Optimization of Power Allocation in Cellular Networks Using Intelligent Algorithms and Reinforcement Learning
摘要
In recent years, the rapid proliferation of smart mobile devices has significantly expanded the scale of wireless communication networks. The exponentially growing demand for mobile data traffic has led to more severe energy consumption issues and resource wastage in power allocation. This paper aims to address key challenges under the development trends of intelligent, green, energy-efficient, and diversified wireless communication and network architectures. These challenges include limited throughput and bandwidth in traditional cellular network power allocation methods, severe inter-cell interference, high communication time costs, low algorithmic efficiency, and unbalanced traffic distribution across network cells. By simulating a 4G cellular network base station communication environment on the Vienna LTE simulation platform, the study analyzes the shortcomings and potential improvements of existing power allocation algorithms. It investigates common intelligent algorithms and reinforcement learning strategies, explores their algorithmic motivations, and selects suitable algorithms for communication environments and power allocation tasks.
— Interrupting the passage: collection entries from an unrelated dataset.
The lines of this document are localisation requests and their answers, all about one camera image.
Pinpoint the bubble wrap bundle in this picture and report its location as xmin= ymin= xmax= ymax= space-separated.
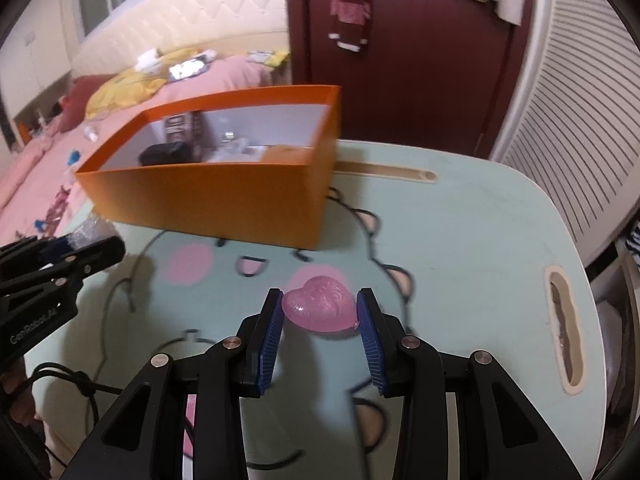
xmin=67 ymin=214 xmax=118 ymax=250

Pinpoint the pink heart-shaped case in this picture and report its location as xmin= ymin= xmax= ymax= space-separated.
xmin=282 ymin=276 xmax=358 ymax=334

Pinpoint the pink bed duvet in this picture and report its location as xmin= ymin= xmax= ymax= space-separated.
xmin=1 ymin=55 xmax=284 ymax=244

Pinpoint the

Parameter tuning and application adaptation are conducted on eligible intelligent algorithms or reinforcement learning strategies to ensure global optimization. Ultimately, the simulation results demonstrate improved performance metrics—such as throughput—of the cellular communication system. The study also conducts an optimization rate and time cost analysis for various power allocation algorithms, achieving power adjustment across multiple base stations in multi-cell, multi-user scenarios. The proposed approach ensures both practical social value and efficiency optimization, thereby accomplishing the research and implementation of power allocation algorithms for cellular networks.